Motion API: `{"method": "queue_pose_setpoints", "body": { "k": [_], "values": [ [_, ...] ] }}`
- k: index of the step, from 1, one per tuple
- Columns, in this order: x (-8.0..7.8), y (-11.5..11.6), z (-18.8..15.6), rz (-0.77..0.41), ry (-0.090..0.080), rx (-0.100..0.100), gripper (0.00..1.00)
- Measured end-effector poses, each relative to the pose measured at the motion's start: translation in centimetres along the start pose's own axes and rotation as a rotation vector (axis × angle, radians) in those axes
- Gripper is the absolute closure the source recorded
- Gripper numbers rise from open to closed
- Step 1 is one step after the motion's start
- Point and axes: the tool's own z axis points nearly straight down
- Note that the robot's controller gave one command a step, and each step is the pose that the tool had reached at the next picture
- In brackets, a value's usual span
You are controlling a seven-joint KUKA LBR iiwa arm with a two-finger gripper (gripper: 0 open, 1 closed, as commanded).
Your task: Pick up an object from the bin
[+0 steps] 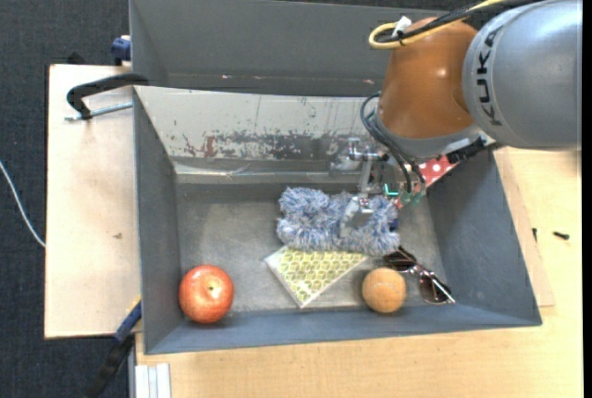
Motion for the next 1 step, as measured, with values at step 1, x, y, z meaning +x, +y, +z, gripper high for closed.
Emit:
{"method": "queue_pose_setpoints", "body": {
  "k": [1],
  "values": [
    [-0.19, 0.00, -0.47, 0.000, -0.008, 0.000, 0.00]
  ]
}}
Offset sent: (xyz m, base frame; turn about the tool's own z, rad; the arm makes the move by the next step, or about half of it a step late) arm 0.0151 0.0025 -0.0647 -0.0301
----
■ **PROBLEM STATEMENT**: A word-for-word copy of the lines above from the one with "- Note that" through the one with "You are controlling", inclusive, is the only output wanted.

■ **REPLY TO THE TASK**:
- Note that the robot's controller gave one command a step, and each step is the pose that the tool had reached at the next picture
- In brackets, a value's usual span
You are controlling a seven-joint KUKA LBR iiwa arm with a two-finger gripper (gripper: 0 open, 1 closed, as commanded).

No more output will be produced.